_TASK TO COMPLETE:_ Using the records below, give again exactly the lines from the line that contains "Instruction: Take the" through the line that contains "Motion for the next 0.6", both ends included, and only those.

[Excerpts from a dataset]

Content starts

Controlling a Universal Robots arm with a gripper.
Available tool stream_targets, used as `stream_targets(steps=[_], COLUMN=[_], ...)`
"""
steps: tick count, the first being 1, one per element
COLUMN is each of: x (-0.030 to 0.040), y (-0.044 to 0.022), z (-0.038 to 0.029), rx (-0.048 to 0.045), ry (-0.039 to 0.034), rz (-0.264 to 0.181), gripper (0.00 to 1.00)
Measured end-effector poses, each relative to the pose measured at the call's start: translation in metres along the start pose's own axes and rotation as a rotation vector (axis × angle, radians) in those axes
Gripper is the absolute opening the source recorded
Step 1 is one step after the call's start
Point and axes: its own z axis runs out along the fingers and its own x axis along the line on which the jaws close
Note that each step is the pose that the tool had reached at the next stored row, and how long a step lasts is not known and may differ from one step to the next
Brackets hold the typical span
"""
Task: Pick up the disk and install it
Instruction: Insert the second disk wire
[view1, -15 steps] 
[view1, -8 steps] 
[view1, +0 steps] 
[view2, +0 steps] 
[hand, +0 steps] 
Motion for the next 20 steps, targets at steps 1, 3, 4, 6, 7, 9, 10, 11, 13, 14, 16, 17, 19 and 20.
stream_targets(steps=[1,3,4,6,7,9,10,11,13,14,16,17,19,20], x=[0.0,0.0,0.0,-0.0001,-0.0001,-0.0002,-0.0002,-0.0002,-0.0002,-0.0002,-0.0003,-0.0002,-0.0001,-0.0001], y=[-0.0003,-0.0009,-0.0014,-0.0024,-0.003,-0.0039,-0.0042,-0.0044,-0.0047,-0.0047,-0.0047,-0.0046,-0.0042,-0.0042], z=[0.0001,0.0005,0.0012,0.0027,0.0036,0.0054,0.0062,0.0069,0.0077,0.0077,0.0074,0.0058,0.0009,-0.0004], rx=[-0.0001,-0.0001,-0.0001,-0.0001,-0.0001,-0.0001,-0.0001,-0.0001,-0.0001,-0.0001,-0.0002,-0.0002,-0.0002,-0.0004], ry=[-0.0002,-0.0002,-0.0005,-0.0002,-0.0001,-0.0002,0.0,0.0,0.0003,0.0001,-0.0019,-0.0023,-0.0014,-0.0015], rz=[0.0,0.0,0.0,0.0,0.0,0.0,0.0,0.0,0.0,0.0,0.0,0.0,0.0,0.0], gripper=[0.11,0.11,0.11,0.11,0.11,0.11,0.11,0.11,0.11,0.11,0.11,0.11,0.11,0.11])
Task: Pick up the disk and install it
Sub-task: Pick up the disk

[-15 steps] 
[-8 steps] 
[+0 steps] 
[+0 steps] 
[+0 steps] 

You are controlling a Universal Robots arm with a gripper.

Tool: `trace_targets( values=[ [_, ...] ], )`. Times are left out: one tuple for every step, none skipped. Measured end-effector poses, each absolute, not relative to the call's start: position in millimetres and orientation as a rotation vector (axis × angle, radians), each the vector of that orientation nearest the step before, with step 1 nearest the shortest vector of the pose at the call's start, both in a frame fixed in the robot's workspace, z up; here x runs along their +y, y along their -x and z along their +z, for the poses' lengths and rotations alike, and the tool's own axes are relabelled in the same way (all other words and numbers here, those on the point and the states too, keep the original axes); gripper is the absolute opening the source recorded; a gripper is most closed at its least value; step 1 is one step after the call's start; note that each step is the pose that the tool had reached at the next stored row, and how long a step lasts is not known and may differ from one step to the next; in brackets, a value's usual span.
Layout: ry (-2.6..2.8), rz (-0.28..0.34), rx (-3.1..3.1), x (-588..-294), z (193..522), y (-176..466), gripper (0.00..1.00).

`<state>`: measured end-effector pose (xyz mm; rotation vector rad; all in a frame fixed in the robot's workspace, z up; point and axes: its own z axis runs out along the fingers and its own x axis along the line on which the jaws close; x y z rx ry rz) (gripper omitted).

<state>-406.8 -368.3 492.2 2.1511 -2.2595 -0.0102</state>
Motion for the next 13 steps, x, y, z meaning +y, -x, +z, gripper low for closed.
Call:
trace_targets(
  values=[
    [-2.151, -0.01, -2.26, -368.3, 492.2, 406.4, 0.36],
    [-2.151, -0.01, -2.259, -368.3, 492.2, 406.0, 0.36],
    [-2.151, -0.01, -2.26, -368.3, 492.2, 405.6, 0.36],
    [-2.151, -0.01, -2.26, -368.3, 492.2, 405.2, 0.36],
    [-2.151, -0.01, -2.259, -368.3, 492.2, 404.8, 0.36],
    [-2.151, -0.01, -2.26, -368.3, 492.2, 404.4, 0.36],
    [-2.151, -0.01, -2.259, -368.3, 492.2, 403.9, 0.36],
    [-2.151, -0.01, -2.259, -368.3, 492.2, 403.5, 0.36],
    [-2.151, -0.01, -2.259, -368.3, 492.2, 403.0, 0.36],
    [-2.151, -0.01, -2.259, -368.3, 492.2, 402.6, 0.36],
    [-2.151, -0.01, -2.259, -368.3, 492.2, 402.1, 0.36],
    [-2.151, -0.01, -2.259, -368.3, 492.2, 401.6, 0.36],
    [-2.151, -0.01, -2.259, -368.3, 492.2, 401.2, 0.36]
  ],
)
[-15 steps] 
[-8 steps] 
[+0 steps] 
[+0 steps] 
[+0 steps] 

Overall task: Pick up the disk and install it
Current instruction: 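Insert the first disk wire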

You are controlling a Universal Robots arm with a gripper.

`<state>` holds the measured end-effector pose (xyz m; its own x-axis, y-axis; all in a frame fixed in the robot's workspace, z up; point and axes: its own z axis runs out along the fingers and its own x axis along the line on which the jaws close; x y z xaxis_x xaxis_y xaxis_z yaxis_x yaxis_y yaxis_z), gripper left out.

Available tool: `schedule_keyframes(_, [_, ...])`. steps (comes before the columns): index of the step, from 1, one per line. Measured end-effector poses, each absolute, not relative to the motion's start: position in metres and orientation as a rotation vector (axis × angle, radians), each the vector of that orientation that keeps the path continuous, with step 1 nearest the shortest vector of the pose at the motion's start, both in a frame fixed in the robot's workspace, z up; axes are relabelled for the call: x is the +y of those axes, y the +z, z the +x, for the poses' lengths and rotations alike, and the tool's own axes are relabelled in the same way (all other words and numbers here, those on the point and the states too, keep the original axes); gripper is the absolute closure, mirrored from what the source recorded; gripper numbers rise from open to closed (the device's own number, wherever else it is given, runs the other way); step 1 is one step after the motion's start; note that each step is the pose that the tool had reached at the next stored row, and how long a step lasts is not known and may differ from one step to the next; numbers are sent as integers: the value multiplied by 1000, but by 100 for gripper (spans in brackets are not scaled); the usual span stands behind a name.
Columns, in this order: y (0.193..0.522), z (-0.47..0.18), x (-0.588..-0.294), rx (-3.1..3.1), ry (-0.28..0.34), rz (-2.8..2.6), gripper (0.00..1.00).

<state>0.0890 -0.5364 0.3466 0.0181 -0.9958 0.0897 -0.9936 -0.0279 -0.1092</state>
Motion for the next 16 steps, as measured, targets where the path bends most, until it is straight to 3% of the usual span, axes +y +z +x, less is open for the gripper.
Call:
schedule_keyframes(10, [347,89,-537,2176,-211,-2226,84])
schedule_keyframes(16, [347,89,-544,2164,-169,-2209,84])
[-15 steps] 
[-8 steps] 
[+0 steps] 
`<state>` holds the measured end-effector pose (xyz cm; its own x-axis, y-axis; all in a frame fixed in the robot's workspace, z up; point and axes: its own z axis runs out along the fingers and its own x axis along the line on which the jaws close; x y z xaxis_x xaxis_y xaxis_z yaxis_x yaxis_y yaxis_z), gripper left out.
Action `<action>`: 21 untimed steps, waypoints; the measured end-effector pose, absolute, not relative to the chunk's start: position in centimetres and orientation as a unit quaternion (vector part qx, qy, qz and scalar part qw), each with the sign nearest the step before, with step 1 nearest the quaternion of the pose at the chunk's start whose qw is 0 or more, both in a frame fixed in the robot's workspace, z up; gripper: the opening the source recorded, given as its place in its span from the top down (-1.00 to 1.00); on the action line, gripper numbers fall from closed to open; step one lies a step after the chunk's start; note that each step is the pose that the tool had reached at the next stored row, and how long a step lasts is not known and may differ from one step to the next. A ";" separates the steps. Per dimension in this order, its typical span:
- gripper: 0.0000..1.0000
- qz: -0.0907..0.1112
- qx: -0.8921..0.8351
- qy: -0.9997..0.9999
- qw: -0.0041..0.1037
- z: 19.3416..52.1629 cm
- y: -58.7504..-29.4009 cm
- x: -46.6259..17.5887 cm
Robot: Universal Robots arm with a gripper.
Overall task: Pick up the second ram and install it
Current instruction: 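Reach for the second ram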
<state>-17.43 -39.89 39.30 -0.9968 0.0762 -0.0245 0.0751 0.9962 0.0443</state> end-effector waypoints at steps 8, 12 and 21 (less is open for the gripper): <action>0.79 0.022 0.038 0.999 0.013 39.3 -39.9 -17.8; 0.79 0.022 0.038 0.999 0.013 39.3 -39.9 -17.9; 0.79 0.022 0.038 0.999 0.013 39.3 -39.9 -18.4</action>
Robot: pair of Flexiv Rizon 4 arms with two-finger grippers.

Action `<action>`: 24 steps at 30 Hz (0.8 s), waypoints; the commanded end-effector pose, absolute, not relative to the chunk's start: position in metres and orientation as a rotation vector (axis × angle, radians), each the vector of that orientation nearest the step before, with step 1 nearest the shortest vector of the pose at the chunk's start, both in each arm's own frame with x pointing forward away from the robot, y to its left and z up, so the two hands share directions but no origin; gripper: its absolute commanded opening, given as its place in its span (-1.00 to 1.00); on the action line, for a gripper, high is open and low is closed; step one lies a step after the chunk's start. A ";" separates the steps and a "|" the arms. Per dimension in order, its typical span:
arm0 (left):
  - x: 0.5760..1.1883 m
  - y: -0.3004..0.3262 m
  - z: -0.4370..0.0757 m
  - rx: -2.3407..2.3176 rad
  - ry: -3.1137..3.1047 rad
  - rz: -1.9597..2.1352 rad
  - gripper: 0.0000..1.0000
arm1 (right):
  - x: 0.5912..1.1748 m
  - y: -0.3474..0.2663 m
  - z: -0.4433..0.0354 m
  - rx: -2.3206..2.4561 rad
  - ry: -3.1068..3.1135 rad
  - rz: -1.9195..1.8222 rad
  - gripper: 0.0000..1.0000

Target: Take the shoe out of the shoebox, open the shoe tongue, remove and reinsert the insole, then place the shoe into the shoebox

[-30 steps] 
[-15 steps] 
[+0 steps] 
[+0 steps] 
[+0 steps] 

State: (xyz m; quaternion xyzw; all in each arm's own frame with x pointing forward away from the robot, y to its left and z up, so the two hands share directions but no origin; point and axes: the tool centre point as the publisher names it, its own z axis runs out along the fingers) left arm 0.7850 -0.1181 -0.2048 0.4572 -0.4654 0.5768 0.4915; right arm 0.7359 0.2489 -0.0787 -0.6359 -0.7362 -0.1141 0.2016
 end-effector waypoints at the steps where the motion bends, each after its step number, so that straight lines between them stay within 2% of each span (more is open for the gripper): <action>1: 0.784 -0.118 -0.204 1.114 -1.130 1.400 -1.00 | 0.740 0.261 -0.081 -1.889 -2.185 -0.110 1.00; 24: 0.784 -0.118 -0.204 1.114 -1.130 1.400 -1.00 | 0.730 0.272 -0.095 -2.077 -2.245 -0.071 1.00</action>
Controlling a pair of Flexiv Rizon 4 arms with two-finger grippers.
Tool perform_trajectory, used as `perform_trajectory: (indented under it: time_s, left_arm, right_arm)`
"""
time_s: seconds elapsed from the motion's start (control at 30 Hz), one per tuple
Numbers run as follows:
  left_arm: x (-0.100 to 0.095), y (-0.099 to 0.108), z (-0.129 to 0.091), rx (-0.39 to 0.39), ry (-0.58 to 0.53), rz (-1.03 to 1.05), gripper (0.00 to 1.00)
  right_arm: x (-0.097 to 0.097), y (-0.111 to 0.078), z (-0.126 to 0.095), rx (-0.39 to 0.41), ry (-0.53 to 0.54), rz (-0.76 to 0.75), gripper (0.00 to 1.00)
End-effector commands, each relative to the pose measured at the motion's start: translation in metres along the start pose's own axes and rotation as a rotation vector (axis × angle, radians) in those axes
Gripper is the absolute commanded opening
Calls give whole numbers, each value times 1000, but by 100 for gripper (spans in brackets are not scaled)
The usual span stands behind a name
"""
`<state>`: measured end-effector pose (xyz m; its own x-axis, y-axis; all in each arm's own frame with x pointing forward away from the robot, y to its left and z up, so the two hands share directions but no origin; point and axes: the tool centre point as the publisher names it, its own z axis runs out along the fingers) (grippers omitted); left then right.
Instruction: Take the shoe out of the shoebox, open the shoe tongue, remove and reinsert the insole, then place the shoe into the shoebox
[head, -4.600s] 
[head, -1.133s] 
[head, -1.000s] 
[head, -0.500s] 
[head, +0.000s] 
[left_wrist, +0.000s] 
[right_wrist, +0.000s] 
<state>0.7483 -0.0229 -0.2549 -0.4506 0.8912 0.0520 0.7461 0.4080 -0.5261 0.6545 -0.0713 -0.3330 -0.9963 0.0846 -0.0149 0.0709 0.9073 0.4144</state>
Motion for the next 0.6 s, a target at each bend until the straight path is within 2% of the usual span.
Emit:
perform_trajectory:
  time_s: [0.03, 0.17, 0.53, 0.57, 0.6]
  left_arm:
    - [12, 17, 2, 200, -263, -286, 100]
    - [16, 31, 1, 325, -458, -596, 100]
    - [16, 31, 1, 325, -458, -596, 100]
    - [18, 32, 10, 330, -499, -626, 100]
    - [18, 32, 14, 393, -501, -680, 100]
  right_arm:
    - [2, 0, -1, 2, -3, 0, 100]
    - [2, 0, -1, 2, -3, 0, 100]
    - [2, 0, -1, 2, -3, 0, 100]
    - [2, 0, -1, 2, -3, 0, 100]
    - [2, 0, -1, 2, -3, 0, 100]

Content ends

_EXERCISE ANSWER:_
Instruction: Take the shoe out of the shoebox, open the shoe tongue, remove and reinsert the insole, then place the shoe into the shoebox
[head, -4.600s] 
[head, -1.133s] 
[head, -1.000s] 
[head, -0.500s] 
[head, +0.000s] 
[left_wrist, +0.000s] 
[right_wrist, +0.000s] 
<state>0.7483 -0.0229 -0.2549 -0.4506 0.8912 0.0520 0.7461 0.4080 -0.5261 0.6545 -0.0713 -0.3330 -0.9963 0.0846 -0.0149 0.0709 0.9073 0.4144</state>
Motion for the next 0.6 s, a target at each bend until the straight path is within 2% of the usual span.

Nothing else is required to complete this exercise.